_Task goal_.
Only one stretch of the listing below is wanted. Give it again exactly, from the line with "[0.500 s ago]" through the line with "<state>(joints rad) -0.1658".

------------

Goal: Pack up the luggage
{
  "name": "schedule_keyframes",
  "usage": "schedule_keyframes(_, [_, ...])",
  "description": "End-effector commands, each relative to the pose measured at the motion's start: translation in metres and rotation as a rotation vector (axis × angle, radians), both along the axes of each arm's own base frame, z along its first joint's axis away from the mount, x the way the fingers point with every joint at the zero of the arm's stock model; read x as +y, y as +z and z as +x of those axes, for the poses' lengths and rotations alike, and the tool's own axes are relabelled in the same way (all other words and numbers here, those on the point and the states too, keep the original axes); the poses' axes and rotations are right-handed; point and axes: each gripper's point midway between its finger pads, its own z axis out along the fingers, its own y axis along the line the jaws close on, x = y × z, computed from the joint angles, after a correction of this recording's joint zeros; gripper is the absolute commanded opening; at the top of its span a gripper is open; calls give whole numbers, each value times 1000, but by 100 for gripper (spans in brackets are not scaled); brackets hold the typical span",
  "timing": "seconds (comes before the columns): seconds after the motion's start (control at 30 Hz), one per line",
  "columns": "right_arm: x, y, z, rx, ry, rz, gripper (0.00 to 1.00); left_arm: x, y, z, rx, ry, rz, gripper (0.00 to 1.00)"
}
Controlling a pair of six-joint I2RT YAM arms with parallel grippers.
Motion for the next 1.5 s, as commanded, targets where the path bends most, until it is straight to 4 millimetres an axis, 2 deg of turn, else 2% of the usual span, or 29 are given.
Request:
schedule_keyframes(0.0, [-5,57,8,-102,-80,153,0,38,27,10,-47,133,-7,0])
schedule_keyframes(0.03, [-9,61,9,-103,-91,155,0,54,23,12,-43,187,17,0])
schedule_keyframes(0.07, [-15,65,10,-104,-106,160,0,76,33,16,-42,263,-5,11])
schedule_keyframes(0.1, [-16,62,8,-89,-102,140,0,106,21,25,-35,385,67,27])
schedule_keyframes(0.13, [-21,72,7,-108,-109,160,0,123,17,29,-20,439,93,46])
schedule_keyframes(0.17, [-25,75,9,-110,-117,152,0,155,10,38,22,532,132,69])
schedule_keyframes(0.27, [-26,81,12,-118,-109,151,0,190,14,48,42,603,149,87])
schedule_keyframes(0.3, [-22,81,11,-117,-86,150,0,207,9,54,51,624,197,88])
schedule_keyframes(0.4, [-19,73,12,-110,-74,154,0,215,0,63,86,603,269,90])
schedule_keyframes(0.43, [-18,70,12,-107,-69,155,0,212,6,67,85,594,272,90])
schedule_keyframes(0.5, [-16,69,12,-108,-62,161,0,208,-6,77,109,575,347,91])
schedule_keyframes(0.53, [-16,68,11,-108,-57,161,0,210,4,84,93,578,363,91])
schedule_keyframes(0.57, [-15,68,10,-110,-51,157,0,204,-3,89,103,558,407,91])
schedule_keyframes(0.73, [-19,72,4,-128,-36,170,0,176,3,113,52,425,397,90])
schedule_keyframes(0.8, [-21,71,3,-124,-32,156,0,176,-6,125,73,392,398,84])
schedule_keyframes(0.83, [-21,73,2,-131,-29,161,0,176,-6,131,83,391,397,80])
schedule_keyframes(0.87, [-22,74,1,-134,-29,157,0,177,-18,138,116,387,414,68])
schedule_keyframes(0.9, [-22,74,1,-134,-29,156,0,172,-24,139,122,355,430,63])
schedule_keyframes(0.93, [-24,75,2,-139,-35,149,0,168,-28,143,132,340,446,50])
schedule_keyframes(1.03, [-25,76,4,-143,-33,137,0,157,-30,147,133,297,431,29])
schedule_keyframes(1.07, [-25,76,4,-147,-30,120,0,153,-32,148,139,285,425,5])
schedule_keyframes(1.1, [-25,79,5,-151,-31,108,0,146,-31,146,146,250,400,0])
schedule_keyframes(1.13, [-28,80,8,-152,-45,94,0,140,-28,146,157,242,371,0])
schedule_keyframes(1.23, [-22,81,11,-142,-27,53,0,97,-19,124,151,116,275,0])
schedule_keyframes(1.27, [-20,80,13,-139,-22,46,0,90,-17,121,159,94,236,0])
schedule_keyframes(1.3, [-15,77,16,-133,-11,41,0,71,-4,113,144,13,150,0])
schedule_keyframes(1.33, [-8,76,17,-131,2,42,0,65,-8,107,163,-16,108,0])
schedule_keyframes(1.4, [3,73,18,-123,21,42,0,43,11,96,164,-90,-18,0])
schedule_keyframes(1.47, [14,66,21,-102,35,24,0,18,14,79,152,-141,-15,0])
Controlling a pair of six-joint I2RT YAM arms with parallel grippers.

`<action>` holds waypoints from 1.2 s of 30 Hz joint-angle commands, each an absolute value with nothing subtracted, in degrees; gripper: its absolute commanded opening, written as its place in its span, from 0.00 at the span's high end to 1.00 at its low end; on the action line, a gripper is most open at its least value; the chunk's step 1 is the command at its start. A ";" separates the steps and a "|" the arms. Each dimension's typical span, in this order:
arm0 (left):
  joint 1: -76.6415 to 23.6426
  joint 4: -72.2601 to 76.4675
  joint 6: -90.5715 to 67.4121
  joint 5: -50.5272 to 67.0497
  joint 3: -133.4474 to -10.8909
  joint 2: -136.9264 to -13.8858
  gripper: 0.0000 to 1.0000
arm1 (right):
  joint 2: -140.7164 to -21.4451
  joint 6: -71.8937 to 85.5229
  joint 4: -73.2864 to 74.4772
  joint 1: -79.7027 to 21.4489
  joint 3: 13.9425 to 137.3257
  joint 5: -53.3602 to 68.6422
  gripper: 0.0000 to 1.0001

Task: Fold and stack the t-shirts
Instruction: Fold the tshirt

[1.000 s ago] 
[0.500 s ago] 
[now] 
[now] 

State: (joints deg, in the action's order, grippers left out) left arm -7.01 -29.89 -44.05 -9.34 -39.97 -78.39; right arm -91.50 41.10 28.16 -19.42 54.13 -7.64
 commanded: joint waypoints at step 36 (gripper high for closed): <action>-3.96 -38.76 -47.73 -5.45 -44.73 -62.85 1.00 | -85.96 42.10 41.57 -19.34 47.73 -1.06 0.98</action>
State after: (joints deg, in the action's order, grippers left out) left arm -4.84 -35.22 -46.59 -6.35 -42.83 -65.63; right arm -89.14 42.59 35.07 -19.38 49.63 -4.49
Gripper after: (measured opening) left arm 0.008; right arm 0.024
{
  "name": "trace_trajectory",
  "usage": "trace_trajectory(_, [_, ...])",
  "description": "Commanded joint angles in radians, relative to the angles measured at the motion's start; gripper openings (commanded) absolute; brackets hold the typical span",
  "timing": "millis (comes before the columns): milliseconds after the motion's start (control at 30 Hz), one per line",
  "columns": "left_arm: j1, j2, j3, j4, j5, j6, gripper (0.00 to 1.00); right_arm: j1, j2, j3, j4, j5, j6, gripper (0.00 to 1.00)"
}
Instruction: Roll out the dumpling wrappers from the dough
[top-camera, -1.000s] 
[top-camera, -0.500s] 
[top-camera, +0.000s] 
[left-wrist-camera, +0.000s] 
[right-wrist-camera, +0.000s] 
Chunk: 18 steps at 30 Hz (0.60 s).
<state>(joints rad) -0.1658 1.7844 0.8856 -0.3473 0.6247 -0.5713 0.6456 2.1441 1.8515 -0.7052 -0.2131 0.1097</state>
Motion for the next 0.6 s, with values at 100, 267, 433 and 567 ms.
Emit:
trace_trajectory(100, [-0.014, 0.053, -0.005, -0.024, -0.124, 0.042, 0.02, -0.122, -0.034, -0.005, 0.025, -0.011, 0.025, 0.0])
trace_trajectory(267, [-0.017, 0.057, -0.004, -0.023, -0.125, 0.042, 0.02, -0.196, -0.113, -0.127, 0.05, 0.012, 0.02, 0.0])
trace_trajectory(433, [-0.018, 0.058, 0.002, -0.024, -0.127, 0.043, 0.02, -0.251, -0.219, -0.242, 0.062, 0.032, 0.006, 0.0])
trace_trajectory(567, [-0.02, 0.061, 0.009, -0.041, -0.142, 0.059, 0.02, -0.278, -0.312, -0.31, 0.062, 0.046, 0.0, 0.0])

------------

_Result_.
[0.500 s ago] 
[now] 
[now] 

State: (joints deg, in the action's order, grippers left out) left arm -7.01 -29.89 -44.05 -9.34 -39.97 -78.39; right arm -91.50 41.10 28.16 -19.42 54.13 -7.64
 commanded: joint waypoints at step 36 (gripper high for closed): <action>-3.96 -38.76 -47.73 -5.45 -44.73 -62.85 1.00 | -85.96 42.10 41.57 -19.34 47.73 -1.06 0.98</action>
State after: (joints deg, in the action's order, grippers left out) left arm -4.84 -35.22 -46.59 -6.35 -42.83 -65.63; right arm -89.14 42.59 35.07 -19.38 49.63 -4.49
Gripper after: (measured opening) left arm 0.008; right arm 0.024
{
  "name": "trace_trajectory",
  "usage": "trace_trajectory(_, [_, ...])",
  "description": "Commanded joint angles in radians, relative to the angles measured at the motion's start; gripper openings (commanded) absolute; brackets hold the typical span",
  "timing": "millis (comes before the columns): milliseconds after the motion's start (control at 30 Hz), one per line",
  "columns": "left_arm: j1, j2, j3, j4, j5, j6, gripper (0.00 to 1.00); right_arm: j1, j2, j3, j4, j5, j6, gripper (0.00 to 1.00)"
}
Instruction: Roll out the dumpling wrappers from the dough
[top-camera, -1.000s] 
[top-camera, -0.500s] 
[top-camera, +0.000s] 
[left-wrist-camera, +0.000s] 
[right-wrist-camera, +0.000s] 
Chunk: 18 steps at 30 Hz (0.60 s).
<state>(joints rad) -0.1658 1.7844 0.8856 -0.3473 0.6247 -0.5713 0.6456 2.1441 1.8515 -0.7052 -0.2131 0.1097</state>

Output for the exercise is complete.